Exercise objective: Pull each line holding "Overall" out of the entries below.

Material provided:
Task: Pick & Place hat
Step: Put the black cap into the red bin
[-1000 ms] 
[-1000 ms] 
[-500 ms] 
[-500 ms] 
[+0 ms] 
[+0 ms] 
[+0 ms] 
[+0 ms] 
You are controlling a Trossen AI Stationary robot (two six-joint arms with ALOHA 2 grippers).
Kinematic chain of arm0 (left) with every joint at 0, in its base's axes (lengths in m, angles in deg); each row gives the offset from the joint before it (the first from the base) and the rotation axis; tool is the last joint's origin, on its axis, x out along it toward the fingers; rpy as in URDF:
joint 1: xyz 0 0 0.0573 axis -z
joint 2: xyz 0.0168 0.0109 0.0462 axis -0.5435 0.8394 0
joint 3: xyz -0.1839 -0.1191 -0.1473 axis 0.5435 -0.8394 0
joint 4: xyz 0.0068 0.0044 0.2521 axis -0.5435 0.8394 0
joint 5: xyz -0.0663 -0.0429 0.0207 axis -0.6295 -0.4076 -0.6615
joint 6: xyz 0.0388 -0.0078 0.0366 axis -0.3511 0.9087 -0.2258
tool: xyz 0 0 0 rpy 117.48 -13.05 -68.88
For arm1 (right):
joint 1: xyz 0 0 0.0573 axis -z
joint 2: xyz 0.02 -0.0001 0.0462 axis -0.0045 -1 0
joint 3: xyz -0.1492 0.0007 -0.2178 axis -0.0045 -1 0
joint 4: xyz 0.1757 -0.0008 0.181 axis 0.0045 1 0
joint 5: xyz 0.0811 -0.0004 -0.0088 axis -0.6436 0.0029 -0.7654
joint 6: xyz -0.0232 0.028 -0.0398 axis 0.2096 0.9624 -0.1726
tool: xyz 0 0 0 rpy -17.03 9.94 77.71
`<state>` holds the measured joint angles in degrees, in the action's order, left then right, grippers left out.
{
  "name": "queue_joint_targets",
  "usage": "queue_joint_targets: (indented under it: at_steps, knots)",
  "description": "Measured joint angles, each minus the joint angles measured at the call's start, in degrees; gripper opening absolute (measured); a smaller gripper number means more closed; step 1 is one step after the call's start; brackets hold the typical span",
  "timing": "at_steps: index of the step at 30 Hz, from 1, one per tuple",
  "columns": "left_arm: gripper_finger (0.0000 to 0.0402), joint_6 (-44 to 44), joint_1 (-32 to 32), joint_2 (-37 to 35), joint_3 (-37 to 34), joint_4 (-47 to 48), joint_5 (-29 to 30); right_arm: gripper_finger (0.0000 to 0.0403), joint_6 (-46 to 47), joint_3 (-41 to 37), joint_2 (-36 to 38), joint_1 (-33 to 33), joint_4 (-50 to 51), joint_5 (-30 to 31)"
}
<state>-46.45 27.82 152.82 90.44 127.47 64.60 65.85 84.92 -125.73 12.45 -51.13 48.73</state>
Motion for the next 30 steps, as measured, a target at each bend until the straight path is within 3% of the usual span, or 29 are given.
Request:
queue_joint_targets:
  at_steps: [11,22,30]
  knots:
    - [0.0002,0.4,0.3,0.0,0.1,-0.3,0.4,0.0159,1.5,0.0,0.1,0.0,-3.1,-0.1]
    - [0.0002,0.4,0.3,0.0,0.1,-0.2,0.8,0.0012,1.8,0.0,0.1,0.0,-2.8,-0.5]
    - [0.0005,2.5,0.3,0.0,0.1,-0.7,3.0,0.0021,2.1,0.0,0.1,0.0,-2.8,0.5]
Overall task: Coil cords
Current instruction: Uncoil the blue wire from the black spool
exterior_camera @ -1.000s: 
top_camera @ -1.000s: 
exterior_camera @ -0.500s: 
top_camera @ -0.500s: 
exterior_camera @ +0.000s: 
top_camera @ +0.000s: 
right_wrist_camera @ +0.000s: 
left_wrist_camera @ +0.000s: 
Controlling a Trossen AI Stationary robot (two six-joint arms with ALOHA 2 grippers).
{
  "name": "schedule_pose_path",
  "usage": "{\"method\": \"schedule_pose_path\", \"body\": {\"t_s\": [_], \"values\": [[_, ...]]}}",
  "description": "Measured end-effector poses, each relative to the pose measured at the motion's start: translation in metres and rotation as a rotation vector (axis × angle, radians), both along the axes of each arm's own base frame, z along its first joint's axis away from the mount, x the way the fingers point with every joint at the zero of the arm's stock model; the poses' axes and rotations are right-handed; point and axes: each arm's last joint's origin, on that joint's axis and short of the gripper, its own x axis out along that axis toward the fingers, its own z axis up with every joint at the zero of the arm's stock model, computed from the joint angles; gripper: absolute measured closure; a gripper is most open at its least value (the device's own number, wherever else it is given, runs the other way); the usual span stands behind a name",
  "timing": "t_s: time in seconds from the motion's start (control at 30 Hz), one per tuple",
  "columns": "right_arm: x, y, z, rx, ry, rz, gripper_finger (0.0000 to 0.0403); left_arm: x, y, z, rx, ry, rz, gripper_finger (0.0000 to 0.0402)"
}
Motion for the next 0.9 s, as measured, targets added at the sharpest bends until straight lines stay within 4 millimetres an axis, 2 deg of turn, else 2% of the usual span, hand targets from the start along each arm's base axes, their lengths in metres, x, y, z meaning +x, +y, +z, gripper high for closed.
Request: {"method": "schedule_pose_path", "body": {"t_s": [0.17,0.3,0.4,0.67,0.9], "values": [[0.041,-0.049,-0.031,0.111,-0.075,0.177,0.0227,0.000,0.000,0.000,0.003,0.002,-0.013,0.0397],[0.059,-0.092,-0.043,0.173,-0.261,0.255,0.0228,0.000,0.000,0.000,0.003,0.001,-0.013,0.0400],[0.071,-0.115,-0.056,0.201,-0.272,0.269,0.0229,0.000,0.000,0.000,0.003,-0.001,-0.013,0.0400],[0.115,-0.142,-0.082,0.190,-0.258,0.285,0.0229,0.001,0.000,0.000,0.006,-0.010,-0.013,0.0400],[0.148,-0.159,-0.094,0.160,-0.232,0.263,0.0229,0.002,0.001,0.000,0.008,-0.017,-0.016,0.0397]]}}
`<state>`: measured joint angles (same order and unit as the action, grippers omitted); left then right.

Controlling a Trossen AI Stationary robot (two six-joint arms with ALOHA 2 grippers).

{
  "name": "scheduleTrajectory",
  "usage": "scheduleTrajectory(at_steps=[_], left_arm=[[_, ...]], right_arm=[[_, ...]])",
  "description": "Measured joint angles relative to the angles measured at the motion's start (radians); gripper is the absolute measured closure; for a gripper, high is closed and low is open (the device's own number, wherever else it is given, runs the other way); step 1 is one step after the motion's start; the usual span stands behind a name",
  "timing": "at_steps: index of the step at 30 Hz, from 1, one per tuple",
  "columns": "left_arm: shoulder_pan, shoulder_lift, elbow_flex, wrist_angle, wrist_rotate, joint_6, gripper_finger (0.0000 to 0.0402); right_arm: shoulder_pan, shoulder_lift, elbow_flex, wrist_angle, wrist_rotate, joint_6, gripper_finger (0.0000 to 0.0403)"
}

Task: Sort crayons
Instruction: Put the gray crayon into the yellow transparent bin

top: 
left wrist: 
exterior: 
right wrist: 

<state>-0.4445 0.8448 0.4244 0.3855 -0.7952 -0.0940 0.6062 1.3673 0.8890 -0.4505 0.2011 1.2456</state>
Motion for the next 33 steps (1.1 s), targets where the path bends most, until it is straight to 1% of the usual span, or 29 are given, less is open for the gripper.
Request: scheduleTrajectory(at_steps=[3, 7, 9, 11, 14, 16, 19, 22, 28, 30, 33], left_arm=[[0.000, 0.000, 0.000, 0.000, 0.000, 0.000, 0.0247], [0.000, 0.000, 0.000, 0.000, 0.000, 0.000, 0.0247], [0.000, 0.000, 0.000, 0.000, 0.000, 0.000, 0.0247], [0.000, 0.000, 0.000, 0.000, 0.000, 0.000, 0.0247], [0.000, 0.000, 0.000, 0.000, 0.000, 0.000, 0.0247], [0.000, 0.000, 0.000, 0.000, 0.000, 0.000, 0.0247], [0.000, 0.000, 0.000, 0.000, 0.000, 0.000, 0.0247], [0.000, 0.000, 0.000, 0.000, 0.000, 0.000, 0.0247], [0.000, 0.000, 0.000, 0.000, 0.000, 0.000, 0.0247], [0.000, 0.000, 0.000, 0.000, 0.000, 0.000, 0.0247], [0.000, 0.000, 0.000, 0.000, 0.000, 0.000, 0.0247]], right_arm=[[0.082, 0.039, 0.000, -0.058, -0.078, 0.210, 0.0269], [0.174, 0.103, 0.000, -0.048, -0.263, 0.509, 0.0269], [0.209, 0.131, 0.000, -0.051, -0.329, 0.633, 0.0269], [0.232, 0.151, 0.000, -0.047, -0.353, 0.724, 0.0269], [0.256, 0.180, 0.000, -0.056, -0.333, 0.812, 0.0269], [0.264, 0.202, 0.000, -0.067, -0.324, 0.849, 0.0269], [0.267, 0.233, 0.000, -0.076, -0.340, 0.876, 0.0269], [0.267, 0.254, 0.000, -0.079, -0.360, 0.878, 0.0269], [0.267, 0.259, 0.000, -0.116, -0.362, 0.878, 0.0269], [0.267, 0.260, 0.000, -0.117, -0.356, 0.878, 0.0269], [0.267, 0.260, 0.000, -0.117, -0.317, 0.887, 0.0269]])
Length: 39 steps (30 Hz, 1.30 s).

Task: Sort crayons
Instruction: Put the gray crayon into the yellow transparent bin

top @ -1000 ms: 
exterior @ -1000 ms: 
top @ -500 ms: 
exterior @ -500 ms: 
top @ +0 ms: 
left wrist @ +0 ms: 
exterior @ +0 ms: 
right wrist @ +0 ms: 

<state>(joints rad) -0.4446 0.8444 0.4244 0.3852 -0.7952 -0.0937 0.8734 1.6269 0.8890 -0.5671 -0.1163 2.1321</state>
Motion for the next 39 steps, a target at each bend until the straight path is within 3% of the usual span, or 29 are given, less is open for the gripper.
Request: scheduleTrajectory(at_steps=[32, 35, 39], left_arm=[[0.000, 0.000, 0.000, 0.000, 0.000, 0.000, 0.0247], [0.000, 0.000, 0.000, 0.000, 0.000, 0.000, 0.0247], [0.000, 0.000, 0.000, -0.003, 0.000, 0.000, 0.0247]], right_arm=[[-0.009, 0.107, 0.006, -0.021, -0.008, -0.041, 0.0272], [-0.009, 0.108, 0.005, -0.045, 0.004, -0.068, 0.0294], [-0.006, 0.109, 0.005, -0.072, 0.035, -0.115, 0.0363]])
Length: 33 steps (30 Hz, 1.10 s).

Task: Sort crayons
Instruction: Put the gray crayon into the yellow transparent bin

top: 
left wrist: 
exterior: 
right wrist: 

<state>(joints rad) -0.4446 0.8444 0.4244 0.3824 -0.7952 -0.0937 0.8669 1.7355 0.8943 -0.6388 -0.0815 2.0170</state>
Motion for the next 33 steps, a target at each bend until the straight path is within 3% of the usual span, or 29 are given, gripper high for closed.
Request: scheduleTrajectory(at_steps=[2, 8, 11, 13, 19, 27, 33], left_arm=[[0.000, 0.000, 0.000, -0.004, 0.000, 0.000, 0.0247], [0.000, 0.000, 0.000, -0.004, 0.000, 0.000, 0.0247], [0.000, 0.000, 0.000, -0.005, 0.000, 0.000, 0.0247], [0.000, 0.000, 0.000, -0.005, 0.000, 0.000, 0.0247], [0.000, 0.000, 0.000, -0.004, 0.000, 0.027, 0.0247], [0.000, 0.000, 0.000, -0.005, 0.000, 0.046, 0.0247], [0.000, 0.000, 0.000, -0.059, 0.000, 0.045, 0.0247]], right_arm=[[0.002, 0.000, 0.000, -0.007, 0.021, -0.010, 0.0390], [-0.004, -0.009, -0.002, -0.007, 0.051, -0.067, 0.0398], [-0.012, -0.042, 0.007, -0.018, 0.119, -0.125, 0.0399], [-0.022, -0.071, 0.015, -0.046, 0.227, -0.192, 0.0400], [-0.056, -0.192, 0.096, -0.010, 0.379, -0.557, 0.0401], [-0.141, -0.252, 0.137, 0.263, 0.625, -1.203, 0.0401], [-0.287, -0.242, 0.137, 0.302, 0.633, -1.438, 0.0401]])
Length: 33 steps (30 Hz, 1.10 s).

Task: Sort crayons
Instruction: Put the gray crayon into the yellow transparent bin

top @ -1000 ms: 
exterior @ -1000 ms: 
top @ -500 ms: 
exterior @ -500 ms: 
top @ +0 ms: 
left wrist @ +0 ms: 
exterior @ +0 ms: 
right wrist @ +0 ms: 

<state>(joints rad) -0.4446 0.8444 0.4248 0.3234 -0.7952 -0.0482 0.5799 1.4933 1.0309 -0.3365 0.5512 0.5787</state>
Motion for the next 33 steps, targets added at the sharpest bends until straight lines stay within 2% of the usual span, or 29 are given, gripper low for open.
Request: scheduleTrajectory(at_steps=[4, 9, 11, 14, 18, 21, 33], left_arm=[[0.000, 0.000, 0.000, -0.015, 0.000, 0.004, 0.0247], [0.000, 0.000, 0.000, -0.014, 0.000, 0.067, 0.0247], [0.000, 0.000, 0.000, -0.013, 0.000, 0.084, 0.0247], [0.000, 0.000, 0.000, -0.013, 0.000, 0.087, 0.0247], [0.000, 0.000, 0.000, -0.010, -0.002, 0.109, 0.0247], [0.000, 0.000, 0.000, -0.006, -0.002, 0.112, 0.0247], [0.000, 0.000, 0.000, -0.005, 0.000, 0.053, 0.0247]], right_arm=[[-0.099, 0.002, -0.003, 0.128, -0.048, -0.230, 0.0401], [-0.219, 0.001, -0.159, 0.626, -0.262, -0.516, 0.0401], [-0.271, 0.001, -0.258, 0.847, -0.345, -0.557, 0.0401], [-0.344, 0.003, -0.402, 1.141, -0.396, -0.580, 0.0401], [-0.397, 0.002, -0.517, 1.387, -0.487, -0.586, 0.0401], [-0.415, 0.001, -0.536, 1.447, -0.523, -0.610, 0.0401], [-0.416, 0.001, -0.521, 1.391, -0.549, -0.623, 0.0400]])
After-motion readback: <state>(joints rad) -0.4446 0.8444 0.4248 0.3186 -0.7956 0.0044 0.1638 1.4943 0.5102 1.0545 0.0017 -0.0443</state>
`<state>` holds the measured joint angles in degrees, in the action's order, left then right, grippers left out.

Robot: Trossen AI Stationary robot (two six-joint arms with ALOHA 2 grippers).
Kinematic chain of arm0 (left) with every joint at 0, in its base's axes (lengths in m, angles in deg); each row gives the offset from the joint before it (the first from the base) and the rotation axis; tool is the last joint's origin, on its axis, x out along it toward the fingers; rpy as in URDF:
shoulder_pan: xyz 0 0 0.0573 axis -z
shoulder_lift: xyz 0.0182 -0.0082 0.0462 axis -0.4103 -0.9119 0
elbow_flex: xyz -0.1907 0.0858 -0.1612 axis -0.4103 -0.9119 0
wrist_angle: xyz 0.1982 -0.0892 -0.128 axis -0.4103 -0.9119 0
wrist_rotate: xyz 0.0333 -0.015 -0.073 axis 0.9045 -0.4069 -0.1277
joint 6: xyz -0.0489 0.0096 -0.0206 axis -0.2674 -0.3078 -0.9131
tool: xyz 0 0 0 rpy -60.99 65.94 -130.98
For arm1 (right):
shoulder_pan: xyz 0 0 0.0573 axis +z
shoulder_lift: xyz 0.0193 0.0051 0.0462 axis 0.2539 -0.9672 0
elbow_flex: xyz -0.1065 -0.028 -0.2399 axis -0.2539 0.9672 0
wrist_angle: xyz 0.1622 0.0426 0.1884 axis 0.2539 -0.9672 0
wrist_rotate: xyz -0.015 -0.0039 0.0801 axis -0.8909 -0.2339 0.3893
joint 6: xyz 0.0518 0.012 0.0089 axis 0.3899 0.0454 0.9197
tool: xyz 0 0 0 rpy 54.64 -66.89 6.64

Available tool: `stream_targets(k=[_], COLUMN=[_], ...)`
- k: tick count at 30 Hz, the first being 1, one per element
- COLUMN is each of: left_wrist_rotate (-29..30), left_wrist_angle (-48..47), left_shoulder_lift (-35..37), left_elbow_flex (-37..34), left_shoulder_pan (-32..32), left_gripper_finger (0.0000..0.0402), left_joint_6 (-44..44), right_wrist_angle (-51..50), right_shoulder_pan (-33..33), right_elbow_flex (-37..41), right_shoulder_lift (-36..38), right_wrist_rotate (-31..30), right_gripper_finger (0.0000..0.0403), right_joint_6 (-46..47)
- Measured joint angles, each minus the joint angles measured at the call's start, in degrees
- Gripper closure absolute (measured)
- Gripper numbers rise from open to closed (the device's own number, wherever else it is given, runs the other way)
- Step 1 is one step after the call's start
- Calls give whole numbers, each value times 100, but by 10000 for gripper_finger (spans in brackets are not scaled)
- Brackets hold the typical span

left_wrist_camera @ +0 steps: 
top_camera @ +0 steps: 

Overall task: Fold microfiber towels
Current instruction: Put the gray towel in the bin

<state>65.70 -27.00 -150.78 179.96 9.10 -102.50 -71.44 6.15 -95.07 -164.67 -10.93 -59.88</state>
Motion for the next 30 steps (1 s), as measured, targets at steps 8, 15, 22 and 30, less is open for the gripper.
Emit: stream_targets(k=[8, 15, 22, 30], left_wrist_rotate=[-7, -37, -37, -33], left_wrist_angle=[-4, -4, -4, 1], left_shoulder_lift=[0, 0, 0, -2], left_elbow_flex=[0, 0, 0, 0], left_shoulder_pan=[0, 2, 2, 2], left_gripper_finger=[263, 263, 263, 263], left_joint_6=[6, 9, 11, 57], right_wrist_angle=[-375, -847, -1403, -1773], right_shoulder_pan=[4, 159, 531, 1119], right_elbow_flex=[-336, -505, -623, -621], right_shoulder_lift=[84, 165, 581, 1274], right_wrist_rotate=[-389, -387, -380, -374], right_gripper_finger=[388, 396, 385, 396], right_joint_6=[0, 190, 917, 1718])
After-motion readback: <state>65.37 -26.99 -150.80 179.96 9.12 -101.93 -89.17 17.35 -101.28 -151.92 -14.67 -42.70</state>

Response to this exercise:
Overall task: Coil cords
Overall task: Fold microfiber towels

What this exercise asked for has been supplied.